The U.S. reputation as a fair dealer and reliable partner will be in shambles. Yet again, the Trump administration has apparently used peace talks as a pretext for striking at an adversary, making it pointless for future adversaries to engage in negotiations. If negotiations are a way of resolving disputes without overt conflict even if “all options are on the table”, then scuppering your own reputation for negotiating is folly—and harmful in the long term. Other countries will also now be vastly more wary of letting the United States place bases on their soil, and I wouldn’t be surprised if we see U.S. forces evicted or substantially limited in the future.
U.S. military prowess is also being risked. A lucky Iranian Silkworm missile could deal a blow to the Navy’s reputation (how close were navy vessels to being hit by the Houthis?); attacks on Al-Udeid or refineries in Saudi Arabia or elsewhere (should they be allowed to be publicized) could become iconic images of America’s inability to protect its allies from aggression.
And, of course, people will die.
Europe, Australia, Japan, and other “Western” powers will probably actually, finally accelerate their move toward security self-reliance rather than engaging with an erratic, dangerous superpower that shows little regard for its partners. De-risking America will become a priority. By contrast, outside the region, China will look awfully sensible and reliable. (What of their military purges? Well, what of them—it’s not like the United States isn’t also purging its military for political reasons, just by terminating contracts with colleges and corporations.)
On a deeper level, a war of this magnitude and these objectives entirely bypassing not only the UN system but also the Arab League or other regional organizations will strain the fabric of international order and make the United States, for all its might and wealth, an incipient pariah.
And what if regime change were to succeed? Regime change may sound desirable—Trump has clearly bought this farm—but it is neither easy nor durable. The history of U.S.-backed regime change operations in Iran in particular is, well, not great. And foreign-induced regime change is also, well, not likely to be particularly stable at all.
It is cold comfort that this war is being conducted under circumstances that will make it maximally unpopular in the United States. Congress has not blessed it; international organizations have not blessed it; there are not even any U.S. allies participating (and given Israel’s newfound unpopularity in the United States, it’s likelier that this partnership will make the war less popular than a fully unilateral one).

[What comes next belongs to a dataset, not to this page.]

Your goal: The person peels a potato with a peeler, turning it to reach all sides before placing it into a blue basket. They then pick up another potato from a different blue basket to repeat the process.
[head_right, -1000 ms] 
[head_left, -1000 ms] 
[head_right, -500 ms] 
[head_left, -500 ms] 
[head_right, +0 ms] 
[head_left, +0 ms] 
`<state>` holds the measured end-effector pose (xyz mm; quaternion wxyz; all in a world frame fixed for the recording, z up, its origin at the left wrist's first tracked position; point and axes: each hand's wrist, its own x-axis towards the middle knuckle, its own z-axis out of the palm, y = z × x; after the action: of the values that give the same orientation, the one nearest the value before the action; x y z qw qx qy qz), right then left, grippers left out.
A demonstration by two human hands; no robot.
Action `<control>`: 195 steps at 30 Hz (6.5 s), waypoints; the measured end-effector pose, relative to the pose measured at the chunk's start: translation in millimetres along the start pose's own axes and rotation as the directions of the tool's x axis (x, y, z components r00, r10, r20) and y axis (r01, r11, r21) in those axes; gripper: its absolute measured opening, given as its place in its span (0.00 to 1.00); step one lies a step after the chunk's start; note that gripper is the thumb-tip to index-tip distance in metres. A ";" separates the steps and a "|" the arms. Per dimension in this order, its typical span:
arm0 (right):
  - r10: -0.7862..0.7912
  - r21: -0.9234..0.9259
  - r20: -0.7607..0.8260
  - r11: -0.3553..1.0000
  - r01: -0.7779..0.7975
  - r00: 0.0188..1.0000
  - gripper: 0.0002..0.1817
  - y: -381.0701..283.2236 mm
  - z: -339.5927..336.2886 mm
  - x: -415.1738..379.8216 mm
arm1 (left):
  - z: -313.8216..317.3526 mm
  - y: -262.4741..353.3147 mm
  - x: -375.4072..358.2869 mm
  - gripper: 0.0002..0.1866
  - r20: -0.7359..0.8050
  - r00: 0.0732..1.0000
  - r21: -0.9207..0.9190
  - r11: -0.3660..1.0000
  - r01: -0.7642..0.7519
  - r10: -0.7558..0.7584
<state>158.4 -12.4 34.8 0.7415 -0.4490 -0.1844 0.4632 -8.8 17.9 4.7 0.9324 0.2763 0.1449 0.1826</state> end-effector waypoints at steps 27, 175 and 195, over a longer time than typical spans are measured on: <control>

As I write, missiles are inbound to Qatar.


Nothing will have been accomplished for the US or ordinary Iranians. I agree. But I'm not sure the same is true for Israelis.
Iran, by funding proxies, is an existential threat to Israel. Chaos among the leadership has the best chance of disrupting that longer than the weapons' strike did.
For that matter, while a joint US-Israeli operation will be unpopular for the reasons you listed, it might also be welcome by the leadership of those same countries.
Nonetheless, people are going to die and I, too, have little faith that the outcome will be a free and democratic Iran.
Good lord. You and your family are uppermost in our hearts and minds, Paul. Hope you are in a (relatively) safe place.